··· ENTRIES PROVIDED ···
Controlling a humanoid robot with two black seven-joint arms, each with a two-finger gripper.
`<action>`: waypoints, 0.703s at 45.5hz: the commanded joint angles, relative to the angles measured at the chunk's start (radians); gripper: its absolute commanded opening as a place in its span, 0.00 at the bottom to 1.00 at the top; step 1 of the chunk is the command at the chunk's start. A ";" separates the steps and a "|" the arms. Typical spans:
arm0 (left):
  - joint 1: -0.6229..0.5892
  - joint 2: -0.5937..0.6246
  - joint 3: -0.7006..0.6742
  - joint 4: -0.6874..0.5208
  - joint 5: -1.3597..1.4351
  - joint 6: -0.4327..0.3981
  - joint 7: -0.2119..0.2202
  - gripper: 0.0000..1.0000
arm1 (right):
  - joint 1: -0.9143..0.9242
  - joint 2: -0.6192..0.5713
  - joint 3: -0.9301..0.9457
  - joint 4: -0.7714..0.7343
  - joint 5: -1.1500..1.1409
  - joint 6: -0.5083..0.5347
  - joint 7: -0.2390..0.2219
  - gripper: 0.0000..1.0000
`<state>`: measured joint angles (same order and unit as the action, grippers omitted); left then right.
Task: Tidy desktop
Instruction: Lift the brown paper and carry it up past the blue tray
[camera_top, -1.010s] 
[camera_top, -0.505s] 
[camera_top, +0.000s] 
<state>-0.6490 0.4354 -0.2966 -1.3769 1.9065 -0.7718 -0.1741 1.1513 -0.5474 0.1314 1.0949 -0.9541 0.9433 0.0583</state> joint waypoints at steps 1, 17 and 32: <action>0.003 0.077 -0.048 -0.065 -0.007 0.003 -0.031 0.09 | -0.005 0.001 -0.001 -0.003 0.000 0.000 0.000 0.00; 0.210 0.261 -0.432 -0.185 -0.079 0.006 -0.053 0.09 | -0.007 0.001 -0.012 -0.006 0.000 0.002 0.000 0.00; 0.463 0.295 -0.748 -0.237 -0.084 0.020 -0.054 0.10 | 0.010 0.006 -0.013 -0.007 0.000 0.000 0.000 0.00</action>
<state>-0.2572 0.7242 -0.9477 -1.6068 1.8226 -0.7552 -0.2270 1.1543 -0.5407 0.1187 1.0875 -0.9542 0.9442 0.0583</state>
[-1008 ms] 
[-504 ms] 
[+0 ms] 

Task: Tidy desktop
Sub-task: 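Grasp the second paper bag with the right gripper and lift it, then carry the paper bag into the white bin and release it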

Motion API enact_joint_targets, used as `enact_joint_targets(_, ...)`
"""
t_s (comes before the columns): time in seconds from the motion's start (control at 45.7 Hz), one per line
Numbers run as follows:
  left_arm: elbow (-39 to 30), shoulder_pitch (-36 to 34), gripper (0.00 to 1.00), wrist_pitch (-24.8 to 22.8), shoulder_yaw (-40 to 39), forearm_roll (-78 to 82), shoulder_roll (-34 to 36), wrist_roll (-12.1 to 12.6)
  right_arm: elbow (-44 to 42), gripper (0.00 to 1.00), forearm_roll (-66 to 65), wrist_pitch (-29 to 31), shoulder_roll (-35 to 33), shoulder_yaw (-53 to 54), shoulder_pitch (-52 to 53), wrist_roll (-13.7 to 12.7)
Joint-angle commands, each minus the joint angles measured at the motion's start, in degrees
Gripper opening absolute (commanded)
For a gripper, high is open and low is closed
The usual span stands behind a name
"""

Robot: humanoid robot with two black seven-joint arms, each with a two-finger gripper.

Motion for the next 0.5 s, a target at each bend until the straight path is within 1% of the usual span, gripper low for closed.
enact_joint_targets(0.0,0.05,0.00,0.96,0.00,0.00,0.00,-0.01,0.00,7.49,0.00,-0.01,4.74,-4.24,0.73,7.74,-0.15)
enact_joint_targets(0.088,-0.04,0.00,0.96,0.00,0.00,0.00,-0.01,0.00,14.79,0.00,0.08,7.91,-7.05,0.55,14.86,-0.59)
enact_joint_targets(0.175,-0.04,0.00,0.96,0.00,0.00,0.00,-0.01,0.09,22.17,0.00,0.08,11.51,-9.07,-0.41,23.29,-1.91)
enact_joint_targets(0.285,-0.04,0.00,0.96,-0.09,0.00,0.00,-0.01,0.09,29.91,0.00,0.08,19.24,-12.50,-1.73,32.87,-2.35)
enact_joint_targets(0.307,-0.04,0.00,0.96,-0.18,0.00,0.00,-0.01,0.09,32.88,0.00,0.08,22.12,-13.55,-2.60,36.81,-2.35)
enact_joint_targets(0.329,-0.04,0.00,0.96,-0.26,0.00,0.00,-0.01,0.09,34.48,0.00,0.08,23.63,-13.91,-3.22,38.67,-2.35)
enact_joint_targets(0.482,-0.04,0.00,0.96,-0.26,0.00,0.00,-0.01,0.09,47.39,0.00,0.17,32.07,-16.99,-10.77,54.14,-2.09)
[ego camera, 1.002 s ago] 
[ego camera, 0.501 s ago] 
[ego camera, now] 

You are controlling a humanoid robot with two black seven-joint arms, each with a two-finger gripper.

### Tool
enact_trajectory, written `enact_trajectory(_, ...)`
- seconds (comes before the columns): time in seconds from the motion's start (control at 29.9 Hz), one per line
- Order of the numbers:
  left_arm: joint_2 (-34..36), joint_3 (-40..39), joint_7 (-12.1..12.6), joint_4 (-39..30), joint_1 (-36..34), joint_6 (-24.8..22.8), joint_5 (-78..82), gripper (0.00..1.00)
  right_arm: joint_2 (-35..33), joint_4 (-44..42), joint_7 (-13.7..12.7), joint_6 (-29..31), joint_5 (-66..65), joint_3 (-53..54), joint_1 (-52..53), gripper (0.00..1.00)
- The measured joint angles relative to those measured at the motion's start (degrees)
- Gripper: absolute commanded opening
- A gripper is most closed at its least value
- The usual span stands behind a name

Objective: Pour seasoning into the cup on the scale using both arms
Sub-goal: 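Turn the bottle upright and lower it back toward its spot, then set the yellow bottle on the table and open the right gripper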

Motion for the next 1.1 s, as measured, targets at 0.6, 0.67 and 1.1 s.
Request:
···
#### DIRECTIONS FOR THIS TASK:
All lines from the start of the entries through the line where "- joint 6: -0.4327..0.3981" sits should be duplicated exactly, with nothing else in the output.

#### WRITTEN SOLUTION:
Controlling a humanoid robot with two black seven-joint arms, each with a two-finger gripper.
`<action>`: waypoints, 0.703s at 45.5hz: the commanded joint angles, relative to the angles measured at the chunk's start (radians); gripper: its absolute commanded opening as a place in its span, 0.00 at the bottom to 1.00 at the top; step 1 of the chunk is the command at the chunk's start. A ";" separates the steps and a "|" the arms. Typical spans:
arm0 (left):
  - joint 1: -0.6229..0.5892
  - joint 2: -0.5937..0.6246
  - joint 3: -0.7006..0.6742
  - joint 4: -0.6874..0.5208
  - joint 5: -1.3597..1.4351
  - joint 6: -0.4327..0.3981

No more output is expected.